Still, as far as high-risk stocks go, AKS is intriguing. The benefits of U.S. steel tariffs on pricing have been offset by capacity increases in the industry, but pricing should rise going forward. The Street has actually supported the stock of late, with Morgan Stanley (NYSE:MS) among the firms turning bullish.
It’s not inconceivable that AK Steel could go bankrupt at some point down the line. But if this works, it likely works big. If pricing boosts margins, the company can quickly deleverage. That both de-risks the stock and gives equity holders a larger share of the business’s value — which can lead to big gains for AKS stock.
This is a high-risk, high-reward play, and while I personally am not ready to take the risk, more aggressive investors might disagree.
Potbelly (NASDAQ:PBPB) likely seems a very odd choice for this list.
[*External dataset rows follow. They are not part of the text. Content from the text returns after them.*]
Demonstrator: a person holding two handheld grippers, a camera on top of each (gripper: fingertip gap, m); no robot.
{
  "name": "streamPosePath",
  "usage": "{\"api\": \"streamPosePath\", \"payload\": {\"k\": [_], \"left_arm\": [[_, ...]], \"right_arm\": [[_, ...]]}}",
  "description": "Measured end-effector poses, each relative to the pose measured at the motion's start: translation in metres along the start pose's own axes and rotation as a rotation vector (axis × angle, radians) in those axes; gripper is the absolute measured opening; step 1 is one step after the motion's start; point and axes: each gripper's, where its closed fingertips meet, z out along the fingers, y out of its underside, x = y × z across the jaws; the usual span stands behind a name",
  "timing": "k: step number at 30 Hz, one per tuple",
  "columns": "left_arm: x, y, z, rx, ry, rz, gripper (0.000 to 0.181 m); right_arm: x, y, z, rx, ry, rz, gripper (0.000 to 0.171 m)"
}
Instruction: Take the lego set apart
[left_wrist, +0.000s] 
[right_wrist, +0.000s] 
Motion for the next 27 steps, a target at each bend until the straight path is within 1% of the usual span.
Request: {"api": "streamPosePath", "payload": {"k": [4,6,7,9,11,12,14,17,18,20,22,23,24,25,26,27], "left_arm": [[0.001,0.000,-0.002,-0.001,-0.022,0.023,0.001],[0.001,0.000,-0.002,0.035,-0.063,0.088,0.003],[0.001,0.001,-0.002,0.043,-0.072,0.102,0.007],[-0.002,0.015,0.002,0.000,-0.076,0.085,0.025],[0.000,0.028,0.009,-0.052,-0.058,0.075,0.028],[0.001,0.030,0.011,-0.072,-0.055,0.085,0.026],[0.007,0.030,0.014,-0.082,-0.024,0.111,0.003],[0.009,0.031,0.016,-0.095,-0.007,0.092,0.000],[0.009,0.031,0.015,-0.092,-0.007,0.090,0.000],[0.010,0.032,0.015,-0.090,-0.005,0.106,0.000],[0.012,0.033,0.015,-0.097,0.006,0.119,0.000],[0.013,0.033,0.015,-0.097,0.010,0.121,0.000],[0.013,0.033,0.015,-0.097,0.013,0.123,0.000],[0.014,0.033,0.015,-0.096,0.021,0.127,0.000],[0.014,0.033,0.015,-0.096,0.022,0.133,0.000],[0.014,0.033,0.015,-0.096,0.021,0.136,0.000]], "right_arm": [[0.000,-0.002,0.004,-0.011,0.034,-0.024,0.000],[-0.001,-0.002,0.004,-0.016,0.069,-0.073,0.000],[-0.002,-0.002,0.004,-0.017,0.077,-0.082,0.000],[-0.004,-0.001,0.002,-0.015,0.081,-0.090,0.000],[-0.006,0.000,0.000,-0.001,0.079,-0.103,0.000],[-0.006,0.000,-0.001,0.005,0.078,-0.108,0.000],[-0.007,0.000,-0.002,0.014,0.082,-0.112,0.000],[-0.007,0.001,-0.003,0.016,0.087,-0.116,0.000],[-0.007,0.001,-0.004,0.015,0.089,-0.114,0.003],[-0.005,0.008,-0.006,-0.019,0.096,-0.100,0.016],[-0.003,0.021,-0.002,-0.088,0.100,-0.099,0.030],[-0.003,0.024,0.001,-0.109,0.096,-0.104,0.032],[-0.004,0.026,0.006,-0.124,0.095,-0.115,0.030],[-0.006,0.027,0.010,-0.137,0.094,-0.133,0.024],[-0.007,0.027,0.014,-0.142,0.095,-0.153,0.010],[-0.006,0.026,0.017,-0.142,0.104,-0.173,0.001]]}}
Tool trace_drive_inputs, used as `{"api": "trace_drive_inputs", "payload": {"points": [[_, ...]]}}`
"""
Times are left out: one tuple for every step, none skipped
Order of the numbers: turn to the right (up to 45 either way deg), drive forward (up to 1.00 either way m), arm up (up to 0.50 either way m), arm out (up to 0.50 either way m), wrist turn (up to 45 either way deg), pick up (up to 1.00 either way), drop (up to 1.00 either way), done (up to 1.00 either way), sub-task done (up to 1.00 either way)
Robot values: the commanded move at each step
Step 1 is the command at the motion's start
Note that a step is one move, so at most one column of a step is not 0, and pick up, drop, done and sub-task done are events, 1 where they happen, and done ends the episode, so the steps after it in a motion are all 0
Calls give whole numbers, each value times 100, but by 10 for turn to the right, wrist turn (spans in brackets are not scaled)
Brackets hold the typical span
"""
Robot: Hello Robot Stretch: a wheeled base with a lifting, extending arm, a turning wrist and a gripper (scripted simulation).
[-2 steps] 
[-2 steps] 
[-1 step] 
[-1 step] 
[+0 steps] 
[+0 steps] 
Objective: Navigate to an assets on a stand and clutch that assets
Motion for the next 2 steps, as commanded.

PBPB stock has been one of the most stagnant stocks in the market. For the last four years, PBPB has traded between $10 and $15 save for two very brief dips (one each in 2014 and 2015).
But if PBPB can break out of that range, the upside can be huge. Potbelly still has relatively thin margins, with EBITDA at about 9% of sales through the first half of 2018. Same-store sales have been weak — they’re negative so far this year — but turning the top line positive will expand margins. An EBITDA multiple now under 8x will rise, and PBPB has a path toward big upside.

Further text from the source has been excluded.